Sensing his bid for time dangerously short, Jakob’s reaches into his jock strap and pulls out the Mother of All Show-Stoppers: Internet Explorer 6. Web 2.0, finally able to see Jakob again, recoils in sheer terror like a female on Xbox live for the first time. This is going to be painful.

In Matrix slow-motion fashion, Jakob counts to three and shoves this Holy Browser Grenade down the pipeline directly into Web 2.0′s meta matter. The crowd gasps as Web 2.0′s visage distorts, breaking well tuned DIVS into erratic bits and random chaos as if hit in the head with a Tron Disc. Slowly breaking off into floating parts, Web 2.0, with it’s last dying open window, jams a small object into Jakob’s foot. Jakob looks down and slowly realizes he’s been embedded with a video feed.
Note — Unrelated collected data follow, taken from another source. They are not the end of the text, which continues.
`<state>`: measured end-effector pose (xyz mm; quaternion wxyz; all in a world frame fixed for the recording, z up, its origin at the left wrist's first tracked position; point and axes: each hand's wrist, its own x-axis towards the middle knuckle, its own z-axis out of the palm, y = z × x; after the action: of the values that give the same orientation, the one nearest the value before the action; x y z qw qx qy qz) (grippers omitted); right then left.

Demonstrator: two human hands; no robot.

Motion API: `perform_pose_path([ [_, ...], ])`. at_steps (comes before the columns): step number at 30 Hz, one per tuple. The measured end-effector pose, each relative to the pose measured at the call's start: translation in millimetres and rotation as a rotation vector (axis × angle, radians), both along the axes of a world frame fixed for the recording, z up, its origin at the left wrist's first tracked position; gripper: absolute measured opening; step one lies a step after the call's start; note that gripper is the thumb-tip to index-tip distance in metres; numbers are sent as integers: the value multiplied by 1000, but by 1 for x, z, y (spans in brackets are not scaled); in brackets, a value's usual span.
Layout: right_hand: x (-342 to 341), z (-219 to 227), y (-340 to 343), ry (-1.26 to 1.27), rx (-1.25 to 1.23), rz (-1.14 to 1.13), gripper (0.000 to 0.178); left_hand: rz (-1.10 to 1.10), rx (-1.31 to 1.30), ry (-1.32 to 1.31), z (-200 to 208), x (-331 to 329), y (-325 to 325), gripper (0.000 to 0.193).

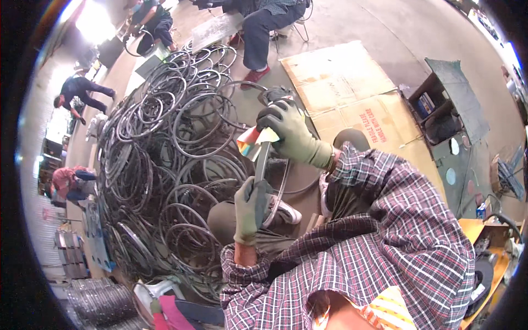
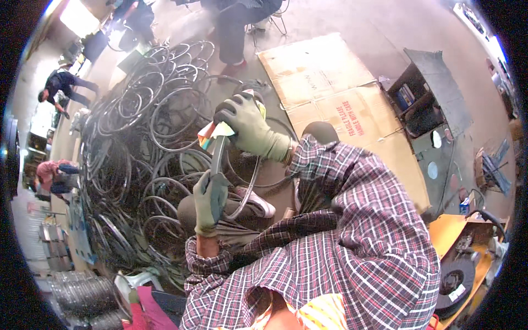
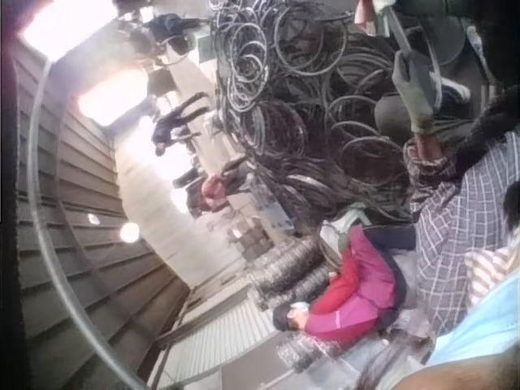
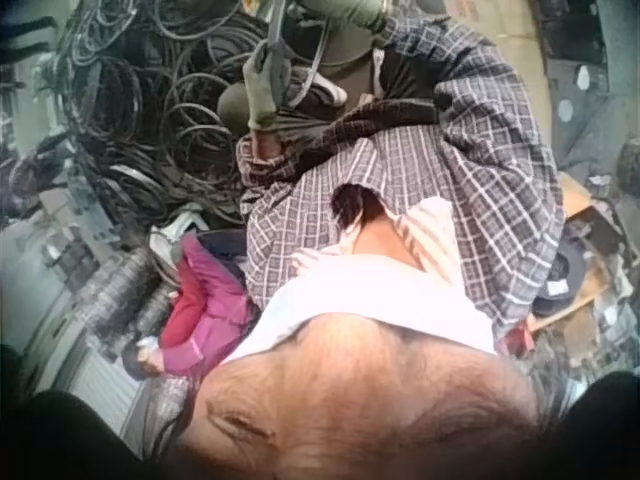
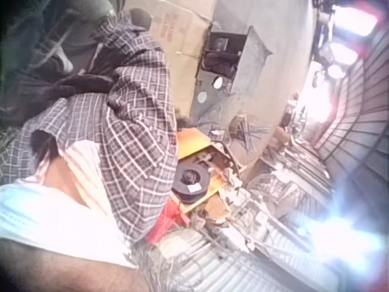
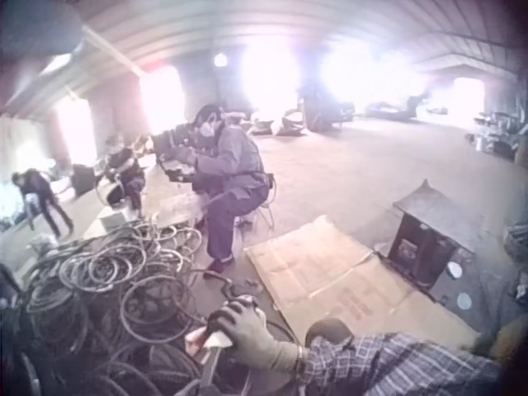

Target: Cleaning and wiping circular metal rings with a cloth and spray.

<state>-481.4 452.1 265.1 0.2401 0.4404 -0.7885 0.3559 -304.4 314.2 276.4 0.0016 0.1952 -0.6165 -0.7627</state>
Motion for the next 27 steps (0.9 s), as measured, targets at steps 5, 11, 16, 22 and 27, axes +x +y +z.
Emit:
perform_pose_path([
  [5,-75,-19,38,-495,-261,147,39,-203,47,89,22,13,6,20],
  [11,43,23,-17,252,163,414,46,-34,-650,254,-63,4,-19,28],
  [16,-46,19,10,67,245,355,37,-49,-766,659,-18,3,3,27],
  [22,-62,22,32,-228,-144,245,33,-51,-117,116,30,-5,5,35],
  [27,-31,57,18,40,35,28,36,181,-268,204,-18,1,-7,16],
])
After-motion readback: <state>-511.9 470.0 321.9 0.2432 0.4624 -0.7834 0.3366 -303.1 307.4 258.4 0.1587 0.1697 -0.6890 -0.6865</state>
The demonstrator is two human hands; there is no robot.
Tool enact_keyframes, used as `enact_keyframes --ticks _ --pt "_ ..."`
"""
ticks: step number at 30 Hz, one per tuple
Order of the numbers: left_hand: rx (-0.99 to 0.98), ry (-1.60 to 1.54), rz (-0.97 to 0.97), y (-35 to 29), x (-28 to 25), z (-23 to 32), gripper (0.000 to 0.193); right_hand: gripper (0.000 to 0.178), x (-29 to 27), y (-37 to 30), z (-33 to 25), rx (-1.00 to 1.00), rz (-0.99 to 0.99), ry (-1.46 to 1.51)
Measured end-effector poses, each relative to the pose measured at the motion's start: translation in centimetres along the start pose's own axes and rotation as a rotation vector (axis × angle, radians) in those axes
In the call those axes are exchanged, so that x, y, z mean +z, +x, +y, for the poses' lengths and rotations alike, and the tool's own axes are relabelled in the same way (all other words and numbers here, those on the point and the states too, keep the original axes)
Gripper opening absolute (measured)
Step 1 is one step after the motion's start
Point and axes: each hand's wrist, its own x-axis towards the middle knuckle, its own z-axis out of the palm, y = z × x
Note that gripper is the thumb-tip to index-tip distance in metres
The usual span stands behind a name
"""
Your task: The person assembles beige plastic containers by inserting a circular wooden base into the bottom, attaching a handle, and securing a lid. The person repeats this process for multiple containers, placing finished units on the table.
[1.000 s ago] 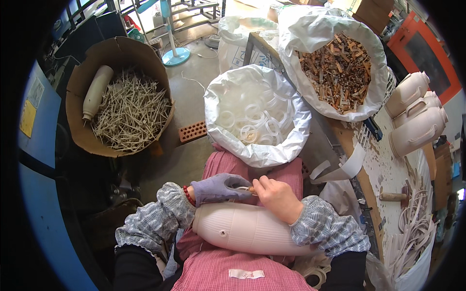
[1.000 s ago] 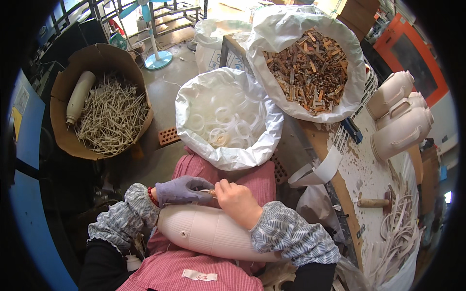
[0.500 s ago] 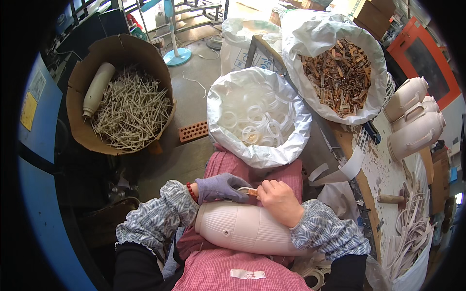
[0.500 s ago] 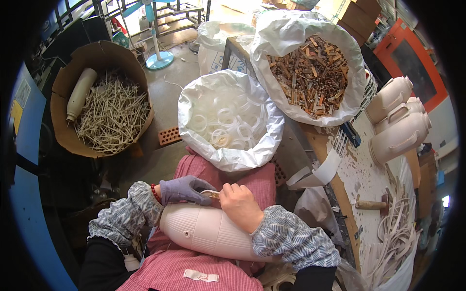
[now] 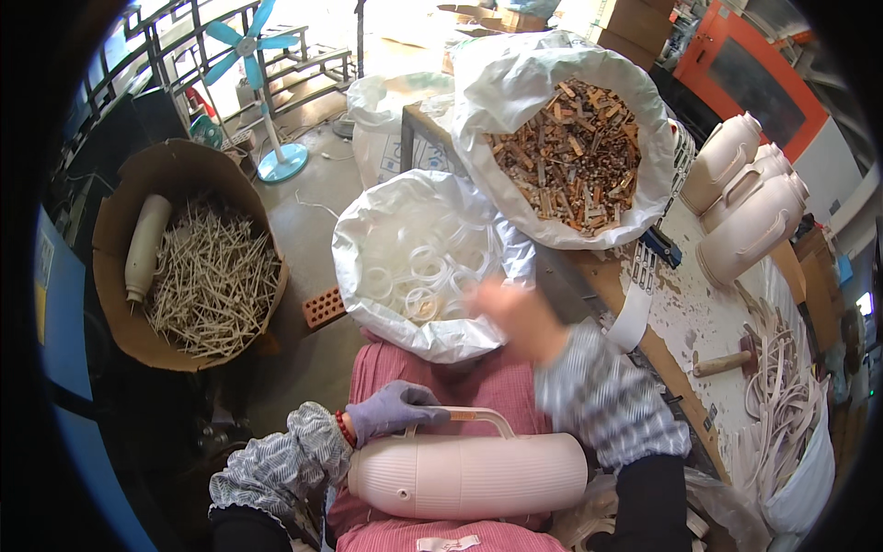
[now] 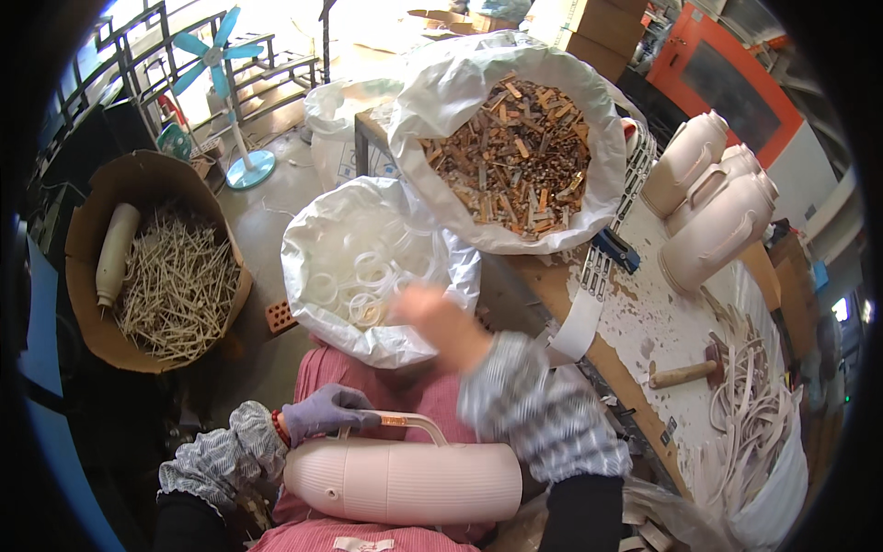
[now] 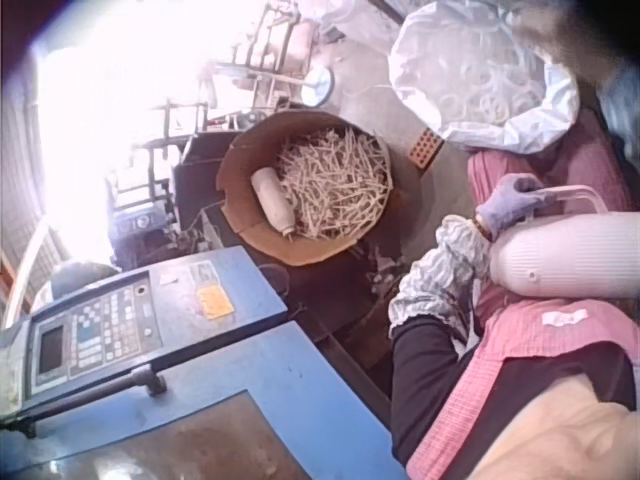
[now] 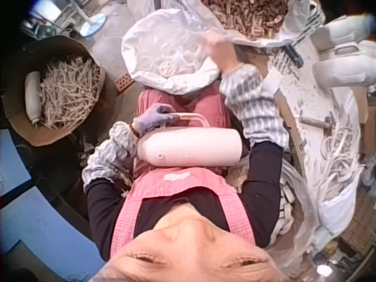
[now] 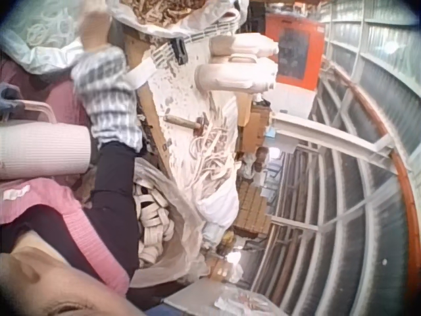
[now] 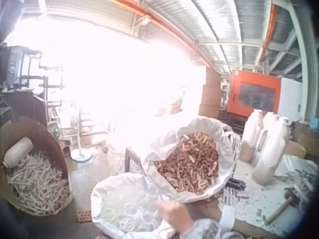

Jakob suddenly sees two girls.

They’re holding a cup.

Falling to his knees with clutched ears and squeezed eyes, Jakob’s visual and auditory senses are simultaneously overloaded with foreign stimuli incomprehensible to him as a web standard or as a human. In a moment of epiphany, Jakob suddenly realizes that across the web chasm, there is a hell far worse than embedded 8-bit MIDI. Choking on a lack of bandwidth, Jakob is forced to watch and listen to the popping video as he slowly blacks out and passes out.

Final Score: Draw!

Well, it looks like Jakob and Web 2.0 had a good fight, but neither came out on top this round. Perhaps again in the future they shall duel again and it may be finally determined, who is the real winner.